A changing climate and growing need
Flooding is already Australia’s costliest natural hazard. Recent events have prompted a rethink in flood insurance. At the start of the 21st century, many Australian home insurance policies excluded or only partially covered flooding. Major events such as the 2011 Brisbane floods increased demand for full and consistent coverage. A government review in 2012 led to initiatives that made flood insurance more accessible, but affordability challenges remain in high-risk areas.
With a changing climate, the impacts of flooding are expected to grow. Insurers face tough questions: Where will floods occur more often? Will they be more severe? How will losses change across an already marginal and varied environment?

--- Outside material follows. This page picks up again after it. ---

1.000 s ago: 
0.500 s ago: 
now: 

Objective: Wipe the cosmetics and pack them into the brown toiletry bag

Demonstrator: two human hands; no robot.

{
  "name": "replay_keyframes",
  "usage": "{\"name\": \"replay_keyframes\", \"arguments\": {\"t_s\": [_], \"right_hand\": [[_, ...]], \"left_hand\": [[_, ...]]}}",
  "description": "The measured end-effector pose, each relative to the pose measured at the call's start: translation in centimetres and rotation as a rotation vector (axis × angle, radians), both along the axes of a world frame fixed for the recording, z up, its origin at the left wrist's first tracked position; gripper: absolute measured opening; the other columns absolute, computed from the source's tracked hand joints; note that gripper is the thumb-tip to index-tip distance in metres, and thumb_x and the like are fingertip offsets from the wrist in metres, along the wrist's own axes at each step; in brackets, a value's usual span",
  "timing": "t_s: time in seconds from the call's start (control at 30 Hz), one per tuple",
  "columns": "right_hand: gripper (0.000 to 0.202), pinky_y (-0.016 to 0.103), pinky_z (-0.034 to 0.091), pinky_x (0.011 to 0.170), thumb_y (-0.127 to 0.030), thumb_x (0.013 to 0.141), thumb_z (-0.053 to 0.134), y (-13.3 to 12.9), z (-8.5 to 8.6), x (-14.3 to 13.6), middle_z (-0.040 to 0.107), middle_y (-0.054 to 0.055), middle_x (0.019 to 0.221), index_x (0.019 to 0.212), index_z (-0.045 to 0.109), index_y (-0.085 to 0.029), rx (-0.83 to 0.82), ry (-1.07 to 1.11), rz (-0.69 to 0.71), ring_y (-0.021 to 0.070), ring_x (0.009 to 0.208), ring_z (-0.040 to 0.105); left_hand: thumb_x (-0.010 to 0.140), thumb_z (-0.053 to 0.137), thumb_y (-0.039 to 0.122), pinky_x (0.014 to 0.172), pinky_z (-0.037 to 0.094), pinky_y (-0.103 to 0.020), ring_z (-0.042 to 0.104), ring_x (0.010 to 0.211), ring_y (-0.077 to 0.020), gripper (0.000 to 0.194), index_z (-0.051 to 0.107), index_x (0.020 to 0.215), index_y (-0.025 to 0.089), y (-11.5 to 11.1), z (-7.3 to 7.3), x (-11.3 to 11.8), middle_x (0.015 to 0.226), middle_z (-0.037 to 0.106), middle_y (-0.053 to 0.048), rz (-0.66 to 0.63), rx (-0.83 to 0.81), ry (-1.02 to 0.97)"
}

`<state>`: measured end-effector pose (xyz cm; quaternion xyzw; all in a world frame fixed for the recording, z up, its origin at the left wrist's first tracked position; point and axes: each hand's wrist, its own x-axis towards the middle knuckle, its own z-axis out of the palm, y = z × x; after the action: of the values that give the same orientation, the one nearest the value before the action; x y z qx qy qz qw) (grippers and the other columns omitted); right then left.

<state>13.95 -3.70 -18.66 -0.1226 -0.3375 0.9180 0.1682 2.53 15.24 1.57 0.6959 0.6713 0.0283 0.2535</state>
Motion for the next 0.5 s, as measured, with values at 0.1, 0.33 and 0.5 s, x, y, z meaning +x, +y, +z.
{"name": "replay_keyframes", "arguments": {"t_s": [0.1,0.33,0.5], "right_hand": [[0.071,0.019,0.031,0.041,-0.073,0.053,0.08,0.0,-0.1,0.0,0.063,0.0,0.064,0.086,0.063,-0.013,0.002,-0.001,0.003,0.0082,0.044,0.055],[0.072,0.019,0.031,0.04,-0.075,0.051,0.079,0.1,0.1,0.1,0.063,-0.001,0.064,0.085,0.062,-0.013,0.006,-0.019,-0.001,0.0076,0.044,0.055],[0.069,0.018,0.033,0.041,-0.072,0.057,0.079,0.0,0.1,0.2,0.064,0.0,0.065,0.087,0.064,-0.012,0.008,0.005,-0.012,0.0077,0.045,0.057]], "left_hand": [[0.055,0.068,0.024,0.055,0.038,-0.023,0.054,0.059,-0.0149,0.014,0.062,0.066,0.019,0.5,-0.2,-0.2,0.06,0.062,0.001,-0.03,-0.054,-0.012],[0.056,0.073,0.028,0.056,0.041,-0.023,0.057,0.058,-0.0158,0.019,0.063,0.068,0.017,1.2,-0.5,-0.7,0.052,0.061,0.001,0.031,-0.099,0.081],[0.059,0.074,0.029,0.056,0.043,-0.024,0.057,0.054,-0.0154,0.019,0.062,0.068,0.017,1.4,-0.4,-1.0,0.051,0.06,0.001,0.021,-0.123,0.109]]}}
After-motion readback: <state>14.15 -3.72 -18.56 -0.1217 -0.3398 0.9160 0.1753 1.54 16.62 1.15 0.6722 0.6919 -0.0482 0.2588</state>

To answer these questions, models must move beyond historical data alone. They need to reflect the range of potential climate futures and do so in a way that is accessible and useful to decision-makers. JBA’s latest catastrophe model for Australia, enabled on the Oasis platform, provides that capability.

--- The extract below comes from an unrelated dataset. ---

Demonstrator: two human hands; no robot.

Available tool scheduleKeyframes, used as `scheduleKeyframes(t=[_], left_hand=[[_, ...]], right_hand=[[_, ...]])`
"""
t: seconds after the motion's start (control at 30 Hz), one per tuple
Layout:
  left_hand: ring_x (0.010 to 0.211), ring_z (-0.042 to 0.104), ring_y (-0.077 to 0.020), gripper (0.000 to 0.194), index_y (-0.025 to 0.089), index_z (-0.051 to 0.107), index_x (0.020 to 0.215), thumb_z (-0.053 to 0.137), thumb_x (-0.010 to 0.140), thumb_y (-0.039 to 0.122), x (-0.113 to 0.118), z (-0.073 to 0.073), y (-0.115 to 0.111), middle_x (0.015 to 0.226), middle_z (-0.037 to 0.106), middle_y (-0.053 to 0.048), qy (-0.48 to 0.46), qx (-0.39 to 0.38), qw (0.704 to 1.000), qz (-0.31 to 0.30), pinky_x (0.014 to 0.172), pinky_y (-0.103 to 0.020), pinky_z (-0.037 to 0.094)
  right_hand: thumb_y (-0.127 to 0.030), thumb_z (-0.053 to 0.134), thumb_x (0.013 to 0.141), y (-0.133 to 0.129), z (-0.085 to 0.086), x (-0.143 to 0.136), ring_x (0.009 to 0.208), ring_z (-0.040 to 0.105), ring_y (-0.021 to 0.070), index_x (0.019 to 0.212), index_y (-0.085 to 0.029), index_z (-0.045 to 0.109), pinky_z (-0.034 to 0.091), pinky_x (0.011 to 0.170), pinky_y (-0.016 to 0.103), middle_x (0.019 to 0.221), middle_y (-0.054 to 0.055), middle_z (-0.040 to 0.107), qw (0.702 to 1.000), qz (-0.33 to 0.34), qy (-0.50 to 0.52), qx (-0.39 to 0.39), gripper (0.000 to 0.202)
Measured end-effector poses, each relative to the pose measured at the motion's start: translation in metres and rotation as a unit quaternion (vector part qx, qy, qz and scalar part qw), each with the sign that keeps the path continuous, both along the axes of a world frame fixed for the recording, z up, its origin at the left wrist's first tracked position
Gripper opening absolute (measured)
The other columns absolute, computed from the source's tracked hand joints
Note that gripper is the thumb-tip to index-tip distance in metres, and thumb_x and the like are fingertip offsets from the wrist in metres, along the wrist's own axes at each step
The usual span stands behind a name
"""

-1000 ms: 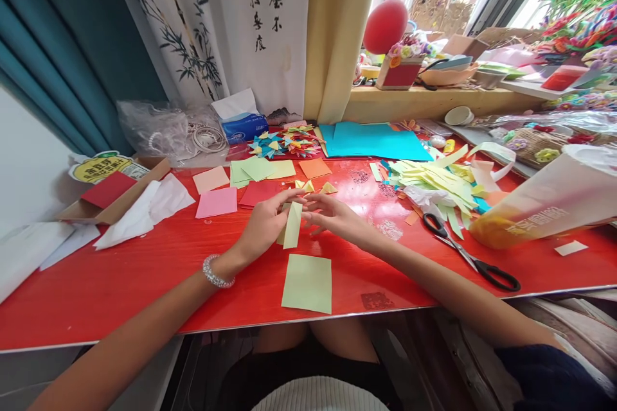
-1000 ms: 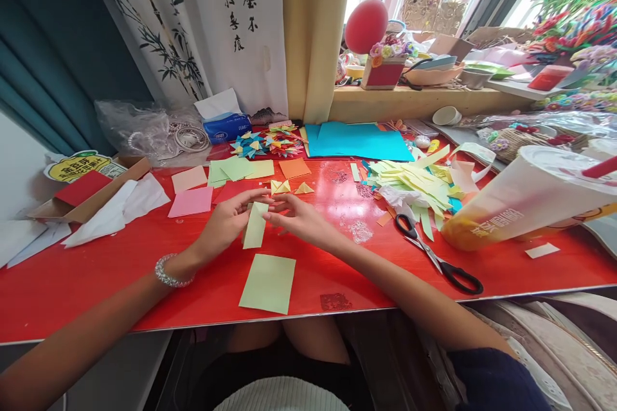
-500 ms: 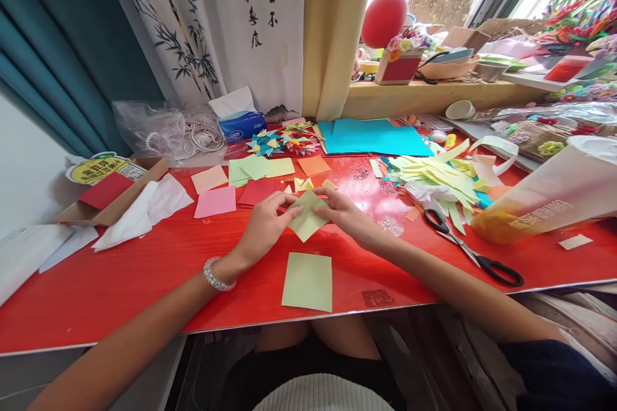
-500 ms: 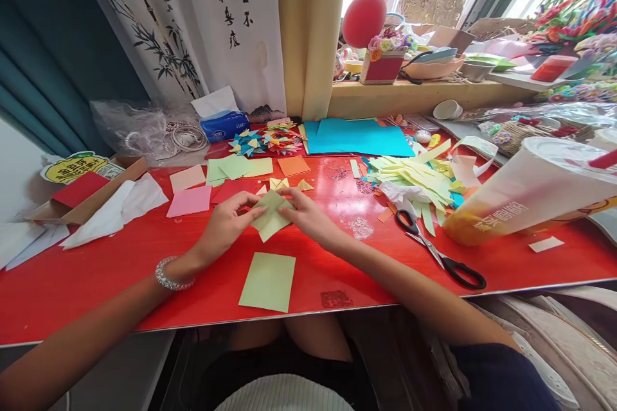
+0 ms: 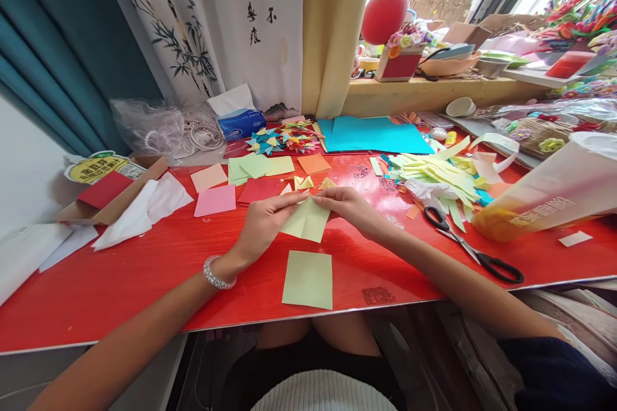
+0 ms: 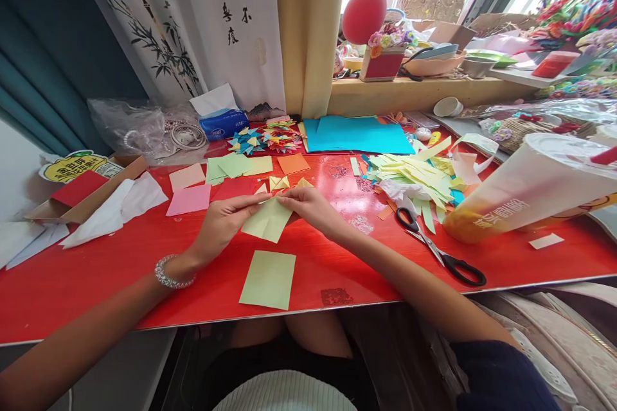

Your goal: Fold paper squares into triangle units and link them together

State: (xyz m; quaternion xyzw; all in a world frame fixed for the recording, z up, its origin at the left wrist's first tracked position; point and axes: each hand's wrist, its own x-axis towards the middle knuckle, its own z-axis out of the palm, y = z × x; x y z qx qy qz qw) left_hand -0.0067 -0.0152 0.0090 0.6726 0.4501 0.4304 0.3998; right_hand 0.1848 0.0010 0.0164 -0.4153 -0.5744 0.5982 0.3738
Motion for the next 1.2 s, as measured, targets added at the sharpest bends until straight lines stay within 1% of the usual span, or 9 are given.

A new approach: Physical climate storylines
At the heart of this update are 15 climate change event sets that simulate flood hazard under warming scenarios from 2 °C to 4 °C, in 0.5 °C increments. These event sets are built on three physical climate storylines, derived from structurally different global climate models.

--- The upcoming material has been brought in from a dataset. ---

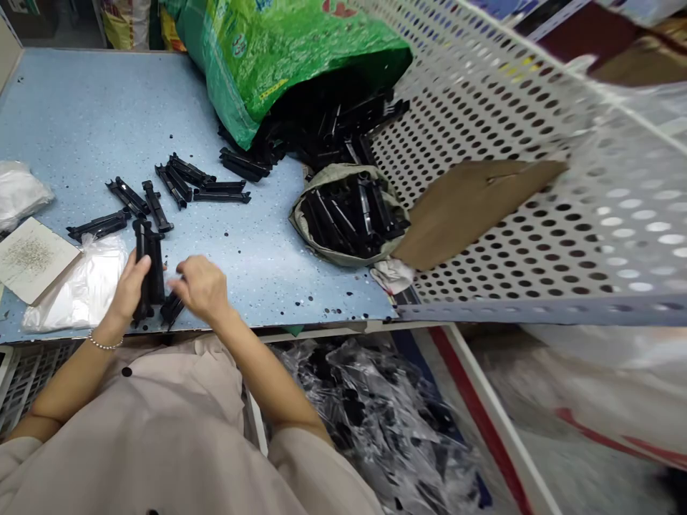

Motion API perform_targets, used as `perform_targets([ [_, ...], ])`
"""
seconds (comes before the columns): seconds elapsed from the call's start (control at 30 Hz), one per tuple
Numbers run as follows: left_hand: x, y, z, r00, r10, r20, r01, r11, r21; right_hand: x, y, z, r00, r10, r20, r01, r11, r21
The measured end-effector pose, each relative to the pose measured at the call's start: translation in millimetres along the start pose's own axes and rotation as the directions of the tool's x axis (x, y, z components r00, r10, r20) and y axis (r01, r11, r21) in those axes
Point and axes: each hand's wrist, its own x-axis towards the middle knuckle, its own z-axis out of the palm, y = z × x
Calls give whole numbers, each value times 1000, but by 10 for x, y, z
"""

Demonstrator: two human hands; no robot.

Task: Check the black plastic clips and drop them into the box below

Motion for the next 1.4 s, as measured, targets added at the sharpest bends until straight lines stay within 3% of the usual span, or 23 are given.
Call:
perform_targets([
  [0.1,23,27,-133,999,28,19,-29,998,63,-223,-280,38,985,-164,49,164,986,21],
  [0.17,5,48,-245,991,122,54,-131,967,220,-280,-336,123,981,-152,118,151,988,12],
  [0.23,-5,63,-410,986,162,35,-160,873,460,-205,-222,229,962,-110,252,106,994,30],
  [0.33,17,55,-682,994,67,-89,37,556,830,162,282,359,909,103,404,-103,994,-23],
  [0.4,30,16,-772,991,-36,-133,137,333,933,504,745,398,863,325,387,-299,946,-127],
  [0.43,29,-14,-772,988,-91,-125,146,279,949,674,973,400,839,409,358,-368,912,-180],
  [0.57,-31,-180,-597,975,-220,-43,104,272,957,1131,1611,322,777,537,328,-461,841,-284],
  [0.7,-114,-332,-531,990,-143,20,14,228,974,1165,1785,174,712,598,368,-489,798,-352],
  [0.77,-130,-375,-565,997,-1,79,-76,255,964,1096,1781,76,671,637,379,-514,769,-381],
  [0.83,-116,-391,-567,981,158,115,-165,350,922,996,1706,-36,636,670,382,-540,741,-400],
  [0.9,-72,-380,-483,960,256,115,-240,538,808,860,1513,-144,625,680,383,-562,732,-384],
  [0.97,-11,-343,-312,957,261,123,-283,760,586,683,1182,-230,631,670,390,-578,742,-339],
  [1.07,79,-244,-29,956,235,175,-269,939,212,378,573,-318,717,536,447,-545,830,-121],
  [1.13,104,-163,72,960,219,173,-237,967,91,213,262,-370,795,337,504,-473,865,168],
  [1.2,77,-82,81,974,147,173,-154,987,32,129,123,-409,859,229,459,-416,834,363],
  [1.27,6,-13,40,978,44,202,-41,999,-19,130,134,-404,907,244,342,-359,872,331],
  [1.33,-77,36,1,972,-52,230,67,996,-55,185,209,-336,946,203,254,-255,948,192],
  [1.4,-129,66,-18,967,-111,230,129,989,-68,245,254,-218,953,113,280,-145,985,98],
])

These physical storylines describe how rainfall and river flow extremes might evolve in a warming world – without incorporating changes in exposure, vulnerability, or adaptive capacity. They are designed to isolate the physical hazard component of future flood risk. Furthermore, they are neither forecasts nor probabilities, but internally consistent representations of how the climate system could respond to global warming.
As shown by Figure 1, the three physical climate storylines lead to markedly different patterns in future rainfall and river flow extremes across Australia. This diversity allows users to explore how their risk profile responds under contrasting plausible futures.
For example, the climate-driven trends in extreme rainfall and river flows span increases and decreases on parts of the East Coast. These divergent outcomes reflect real uncertainty in the direction and magnitude of hazard change – particularly in major population centres. This diversity allows users to explore how their risk profile might shift under contrasting but credible futures.
Summarising a complex future
While Figure 1 highlights differences in the hazard across physical storylines, Figure 2 shows how these changes translate into economic risk. For the different physical storylines, it presents trends in average annual loss (AAL) from the present day (baseline) and across three warming levels (2°C, 3°C, 4°C) for both surface water and river flood, and their combined effect. The values are normalised to a baseline of 100 to make trends easier to compare.
Notably, surface water flood losses increase steadily with warming in all physical storylines, indicating a consistent response at the portfolio level, even though this does not imply certainty about the precise scale of change. In contrast, river flood losses vary more significantly between the physical storylines, depending on how precipitation and evaporation trends interact regionally. For the test portfolio used in this assessment, river flood accounts for roughly twice the loss of surface water flood, meaning that these differences materially affect the total combined risk borne by insurers.
The result: total losses under warming vary substantially across the storylines. This underscores the value of the multi-model approach, not just in acknowledging uncertainty, but in capturing a range of potential financial exposure that insurers and reinsurers must consider.
Why a multi-model approach matters
Future flood risk is not just uncertain – it is deeply dependent on complex physical processes that respond differently to global warming. Relying on a single projection of risks obscures this complexity. At the same time a naive averaging across different GCMs ignores the fact that they are not independent samples of the climate system.
By incorporating three physical climate storylines, our model highlights regions where both the direction and magnitude of change are uncertain. It also reveals areas where flood risk increases consistently across storylines, providing greater confidence in the signal of change.
This multi-model approach supports transparent scenario analysis aligned with expectations from the Australian Prudential Regulation Authority (APRA) and other regulators, helping users communicate risk with nuance and rigour.
Insights for practice
The model enables users to explore how changes in hazard translate into changes in risk and loss. This supports underwriting and pricing strategies that incorporate climate-adjusted hazard, as well as climate scenario testing for exposure management. It also informs strategic reinsurance placement and capital allocation.
These insights feed directly into regulatory compliance and disclosure efforts – both under APRA and international frameworks – by providing traceable and defensible evidence for decision-making.
Additionally, the model can be used by governments to explore sensible locations for building new defences or improving existing ones, and to support "build-back" programmes akin to Flood Re in the UK.
Conclusion: Planning for a range of futures
Climate models cannot predict the future – but they can help us understand the boundaries of what’s possible. By embedding physical climate storylines into the JBA Australia Inland Flood Model, we are equipping users with the tools to explore a range of plausible futures.
It’s not about certainty. It’s about clarity amid uncertainty.